期待賞『on your mark』33P 安岡竜都(20)大阪府

岡本倫先生講評
おしゃれ漫画風ですが、おしゃれ漫画の成立には画力と絵のセンスが8割を占めると思うので、この道を進むのならもっと絵を丁寧に描くべきだと思います。
編集部講評
物語はあるのだが、その演出がまずく、同じような画面で、せまい世界で描いている。絵も不安定。ハタチという若さなのでこれからに期待。
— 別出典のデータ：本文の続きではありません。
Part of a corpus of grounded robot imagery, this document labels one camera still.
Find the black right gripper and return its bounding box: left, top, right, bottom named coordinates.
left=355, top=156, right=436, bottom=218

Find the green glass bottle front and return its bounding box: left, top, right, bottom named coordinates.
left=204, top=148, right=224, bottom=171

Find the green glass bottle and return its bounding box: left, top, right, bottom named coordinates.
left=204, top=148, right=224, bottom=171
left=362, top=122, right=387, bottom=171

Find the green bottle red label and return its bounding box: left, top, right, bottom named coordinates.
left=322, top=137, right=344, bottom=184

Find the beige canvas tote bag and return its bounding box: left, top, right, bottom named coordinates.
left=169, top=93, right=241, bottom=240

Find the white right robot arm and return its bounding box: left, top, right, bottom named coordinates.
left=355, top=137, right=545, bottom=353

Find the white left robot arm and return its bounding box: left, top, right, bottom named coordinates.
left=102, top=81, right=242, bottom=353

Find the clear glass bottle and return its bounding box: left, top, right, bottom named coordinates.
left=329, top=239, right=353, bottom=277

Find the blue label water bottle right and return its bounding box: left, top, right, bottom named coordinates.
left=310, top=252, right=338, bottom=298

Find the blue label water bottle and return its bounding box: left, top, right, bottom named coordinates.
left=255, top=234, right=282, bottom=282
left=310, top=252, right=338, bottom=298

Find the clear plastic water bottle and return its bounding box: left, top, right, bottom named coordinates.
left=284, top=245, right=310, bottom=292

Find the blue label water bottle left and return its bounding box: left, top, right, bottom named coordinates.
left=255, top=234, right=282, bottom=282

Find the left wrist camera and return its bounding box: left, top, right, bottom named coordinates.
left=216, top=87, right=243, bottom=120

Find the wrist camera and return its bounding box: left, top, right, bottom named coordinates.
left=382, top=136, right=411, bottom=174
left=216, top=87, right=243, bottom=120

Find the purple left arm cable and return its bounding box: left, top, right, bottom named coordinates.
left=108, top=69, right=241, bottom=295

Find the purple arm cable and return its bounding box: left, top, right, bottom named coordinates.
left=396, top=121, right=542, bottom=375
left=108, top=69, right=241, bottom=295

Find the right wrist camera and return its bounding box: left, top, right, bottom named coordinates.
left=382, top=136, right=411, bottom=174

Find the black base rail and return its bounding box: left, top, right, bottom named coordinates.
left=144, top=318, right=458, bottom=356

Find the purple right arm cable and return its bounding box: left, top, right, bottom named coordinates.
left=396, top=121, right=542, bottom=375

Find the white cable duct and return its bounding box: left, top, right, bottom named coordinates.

(A)
作品全編に漂う「昭和な香り」がいいのか悪いのかはわからないが、個人的には毒気のない純粋な世界は好き。ただ人間の心の機微を描くことが生命線となるマンガのはずなのに、人物の顔の描き方が雑。とくに眼にはもっとこだわりをもってほしい。そして、やりたいドラマに対して、前フリとなるキャラクター見せが不十分。この兄弟がどんな人間なのかがわからないまま話が進んでいる。そしてラストで絵で表現しなければならない展開を、モノローグで処理しようとしているため、独り善がり感が強い。物語の基本構成「どんな奴が、何をするのか」の「どんな奴が」が序盤からもっと描けていれば、ラストの感情はより自明になり、読者により伝わるようになるはず。(T)
いい意味で自分の漫画に入り込めている。作品自体は掲載できるレベルではないが、漫画家としての「色」を強く感じさせてくれる。(Y)
弟が急にキレ過ぎ。かといって文学風味もいまひとつ。描きたいシチュエーションに画力がついていっていないのがいたい。もっとテーマを明確にしてから描いて欲しかった。(T)
破綻なくストーリーは描けている。後は、そこからどうすればありきたりを打破できるかを考えて欲しい。ここから漫画を描きまくり、急成長に期待。(O)
 

最終候補作『王と姫』36P 秋桐(21)大阪府

GAG部門

該当作無し!!

プロネーム部門

該当作なし!! 独創的かつイメージを持ったアイディアを求む!!

総評

●審査員総評
『極黒のブリュンヒルデ』岡本倫先生

どれもどこかで見た設定、展開が多くて悪い意味でテンプレ通りな話が多かったです。
主人公がどうして目標をかなえたいのかを読者が自分のことのように思ってもらえるような演出、工夫がもっと必要です。
でも皆若いので、これからどんな風にでも成長出来ると思います。

●編集部総評

描きたい事がある風な作品が多かったです。ただ、そのテーマをテーマのまま描いてしまって解りにくくなってしまっています。もっと読者の目に触れる作品として完成させるためにテーマに対して足したり引いたりすることをオススメします。